PROBLEM
Filter the records below for the word "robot". Keep each line that has it.

SOURCE MATERIAL
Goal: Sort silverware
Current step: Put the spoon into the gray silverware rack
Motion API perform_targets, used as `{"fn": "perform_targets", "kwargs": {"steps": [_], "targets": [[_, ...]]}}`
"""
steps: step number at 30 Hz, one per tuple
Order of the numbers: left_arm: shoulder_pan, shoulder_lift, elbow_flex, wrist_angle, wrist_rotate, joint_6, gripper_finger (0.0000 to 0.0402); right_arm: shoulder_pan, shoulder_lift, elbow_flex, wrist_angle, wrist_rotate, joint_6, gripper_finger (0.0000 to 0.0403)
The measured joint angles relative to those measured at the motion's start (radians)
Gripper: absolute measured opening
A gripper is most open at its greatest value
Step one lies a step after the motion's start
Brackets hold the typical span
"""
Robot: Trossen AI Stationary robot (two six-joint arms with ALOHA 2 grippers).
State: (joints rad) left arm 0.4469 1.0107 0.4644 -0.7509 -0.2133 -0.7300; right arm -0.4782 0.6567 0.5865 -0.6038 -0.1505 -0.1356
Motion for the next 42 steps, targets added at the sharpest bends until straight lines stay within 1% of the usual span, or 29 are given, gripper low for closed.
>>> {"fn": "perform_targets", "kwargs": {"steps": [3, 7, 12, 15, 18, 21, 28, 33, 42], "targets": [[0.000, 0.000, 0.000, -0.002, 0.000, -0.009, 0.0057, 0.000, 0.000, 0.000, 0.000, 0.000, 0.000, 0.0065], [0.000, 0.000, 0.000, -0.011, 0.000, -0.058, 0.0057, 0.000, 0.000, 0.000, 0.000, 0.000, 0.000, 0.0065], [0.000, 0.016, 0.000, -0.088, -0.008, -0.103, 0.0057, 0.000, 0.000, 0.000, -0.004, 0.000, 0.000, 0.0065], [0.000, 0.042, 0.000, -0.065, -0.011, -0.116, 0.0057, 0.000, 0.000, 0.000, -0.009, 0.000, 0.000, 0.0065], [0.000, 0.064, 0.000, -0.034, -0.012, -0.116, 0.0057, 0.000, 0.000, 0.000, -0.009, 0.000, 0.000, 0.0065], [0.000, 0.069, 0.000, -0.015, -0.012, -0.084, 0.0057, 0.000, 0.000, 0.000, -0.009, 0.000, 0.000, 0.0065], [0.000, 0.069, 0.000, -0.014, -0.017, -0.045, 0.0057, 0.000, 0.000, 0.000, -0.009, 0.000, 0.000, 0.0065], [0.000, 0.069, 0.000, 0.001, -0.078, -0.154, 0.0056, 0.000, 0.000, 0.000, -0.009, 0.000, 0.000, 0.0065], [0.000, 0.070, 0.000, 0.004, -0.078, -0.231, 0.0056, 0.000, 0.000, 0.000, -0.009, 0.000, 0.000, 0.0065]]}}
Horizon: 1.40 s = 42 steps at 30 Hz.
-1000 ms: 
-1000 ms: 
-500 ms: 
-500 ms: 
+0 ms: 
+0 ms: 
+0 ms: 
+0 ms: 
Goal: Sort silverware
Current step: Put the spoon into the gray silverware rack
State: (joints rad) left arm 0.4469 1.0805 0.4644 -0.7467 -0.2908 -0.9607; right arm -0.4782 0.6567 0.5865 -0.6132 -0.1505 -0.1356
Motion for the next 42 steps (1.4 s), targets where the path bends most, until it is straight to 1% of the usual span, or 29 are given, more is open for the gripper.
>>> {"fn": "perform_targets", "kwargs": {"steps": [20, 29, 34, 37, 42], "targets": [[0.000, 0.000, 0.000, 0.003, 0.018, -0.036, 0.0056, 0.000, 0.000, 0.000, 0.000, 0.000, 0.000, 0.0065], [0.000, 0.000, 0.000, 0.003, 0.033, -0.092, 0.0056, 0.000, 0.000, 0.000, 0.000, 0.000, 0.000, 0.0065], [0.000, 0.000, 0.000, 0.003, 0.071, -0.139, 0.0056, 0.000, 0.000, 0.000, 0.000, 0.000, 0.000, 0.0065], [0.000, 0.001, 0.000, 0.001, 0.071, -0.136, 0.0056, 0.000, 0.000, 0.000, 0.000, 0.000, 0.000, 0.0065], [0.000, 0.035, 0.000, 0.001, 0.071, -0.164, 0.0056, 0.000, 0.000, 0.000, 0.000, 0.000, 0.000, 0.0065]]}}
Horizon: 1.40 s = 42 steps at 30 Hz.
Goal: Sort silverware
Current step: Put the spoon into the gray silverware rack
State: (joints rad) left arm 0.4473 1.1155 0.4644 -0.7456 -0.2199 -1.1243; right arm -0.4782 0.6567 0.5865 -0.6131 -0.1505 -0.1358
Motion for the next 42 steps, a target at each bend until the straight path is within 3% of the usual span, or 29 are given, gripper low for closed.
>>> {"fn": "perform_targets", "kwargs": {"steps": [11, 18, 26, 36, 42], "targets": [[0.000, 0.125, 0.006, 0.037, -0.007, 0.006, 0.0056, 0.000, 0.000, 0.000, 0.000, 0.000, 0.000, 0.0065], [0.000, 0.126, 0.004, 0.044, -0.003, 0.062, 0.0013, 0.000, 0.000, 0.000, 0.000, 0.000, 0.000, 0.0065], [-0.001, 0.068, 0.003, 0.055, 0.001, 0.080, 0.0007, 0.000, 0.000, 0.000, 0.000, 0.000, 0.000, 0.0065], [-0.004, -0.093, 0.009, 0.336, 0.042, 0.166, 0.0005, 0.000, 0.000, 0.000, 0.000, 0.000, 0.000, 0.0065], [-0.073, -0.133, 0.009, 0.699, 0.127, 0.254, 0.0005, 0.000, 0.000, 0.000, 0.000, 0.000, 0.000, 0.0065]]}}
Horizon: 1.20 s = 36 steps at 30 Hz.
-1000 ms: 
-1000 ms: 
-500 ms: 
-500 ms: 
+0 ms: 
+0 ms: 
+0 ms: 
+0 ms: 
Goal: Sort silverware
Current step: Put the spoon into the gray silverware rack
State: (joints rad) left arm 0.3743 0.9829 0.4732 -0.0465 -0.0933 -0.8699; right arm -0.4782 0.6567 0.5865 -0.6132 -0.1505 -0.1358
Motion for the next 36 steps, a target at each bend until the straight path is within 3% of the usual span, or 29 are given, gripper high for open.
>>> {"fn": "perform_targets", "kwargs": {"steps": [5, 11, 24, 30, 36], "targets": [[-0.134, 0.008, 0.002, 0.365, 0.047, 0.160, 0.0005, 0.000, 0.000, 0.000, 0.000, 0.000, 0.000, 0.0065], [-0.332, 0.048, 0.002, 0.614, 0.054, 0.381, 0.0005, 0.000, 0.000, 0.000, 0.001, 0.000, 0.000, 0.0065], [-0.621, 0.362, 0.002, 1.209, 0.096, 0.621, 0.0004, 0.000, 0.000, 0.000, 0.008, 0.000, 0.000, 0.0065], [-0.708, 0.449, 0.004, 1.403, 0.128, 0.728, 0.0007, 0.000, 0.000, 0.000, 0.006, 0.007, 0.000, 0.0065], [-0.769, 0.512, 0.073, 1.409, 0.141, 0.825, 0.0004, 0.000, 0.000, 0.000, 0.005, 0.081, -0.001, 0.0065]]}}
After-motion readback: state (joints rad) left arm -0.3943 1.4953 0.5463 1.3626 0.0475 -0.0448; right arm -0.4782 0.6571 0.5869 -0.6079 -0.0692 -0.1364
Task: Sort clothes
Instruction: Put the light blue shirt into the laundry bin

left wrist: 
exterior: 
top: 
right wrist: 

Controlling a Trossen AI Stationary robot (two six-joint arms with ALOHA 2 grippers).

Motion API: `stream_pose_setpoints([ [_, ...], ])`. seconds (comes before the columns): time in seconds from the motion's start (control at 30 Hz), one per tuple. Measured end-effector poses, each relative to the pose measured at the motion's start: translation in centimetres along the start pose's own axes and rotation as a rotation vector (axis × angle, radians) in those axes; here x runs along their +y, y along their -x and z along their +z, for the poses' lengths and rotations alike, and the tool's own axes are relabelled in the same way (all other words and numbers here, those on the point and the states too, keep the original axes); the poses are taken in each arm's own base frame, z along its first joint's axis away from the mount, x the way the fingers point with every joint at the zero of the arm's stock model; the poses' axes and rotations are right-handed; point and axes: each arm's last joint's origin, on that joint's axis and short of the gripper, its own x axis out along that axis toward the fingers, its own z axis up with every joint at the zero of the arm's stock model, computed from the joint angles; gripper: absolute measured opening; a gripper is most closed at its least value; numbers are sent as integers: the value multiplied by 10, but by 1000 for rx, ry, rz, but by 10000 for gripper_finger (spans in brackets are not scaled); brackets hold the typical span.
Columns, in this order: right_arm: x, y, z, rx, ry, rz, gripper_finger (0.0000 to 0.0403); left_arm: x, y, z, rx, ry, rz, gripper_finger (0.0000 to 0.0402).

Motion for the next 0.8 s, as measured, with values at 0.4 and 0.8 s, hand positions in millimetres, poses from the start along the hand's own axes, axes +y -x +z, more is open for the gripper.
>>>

RESULT OF THIS TASK
Robot: Trossen AI Stationary robot (two six-joint arms with ALOHA 2 grippers).
Controlling a Trossen AI Stationary robot (two six-joint arms with ALOHA 2 grippers).

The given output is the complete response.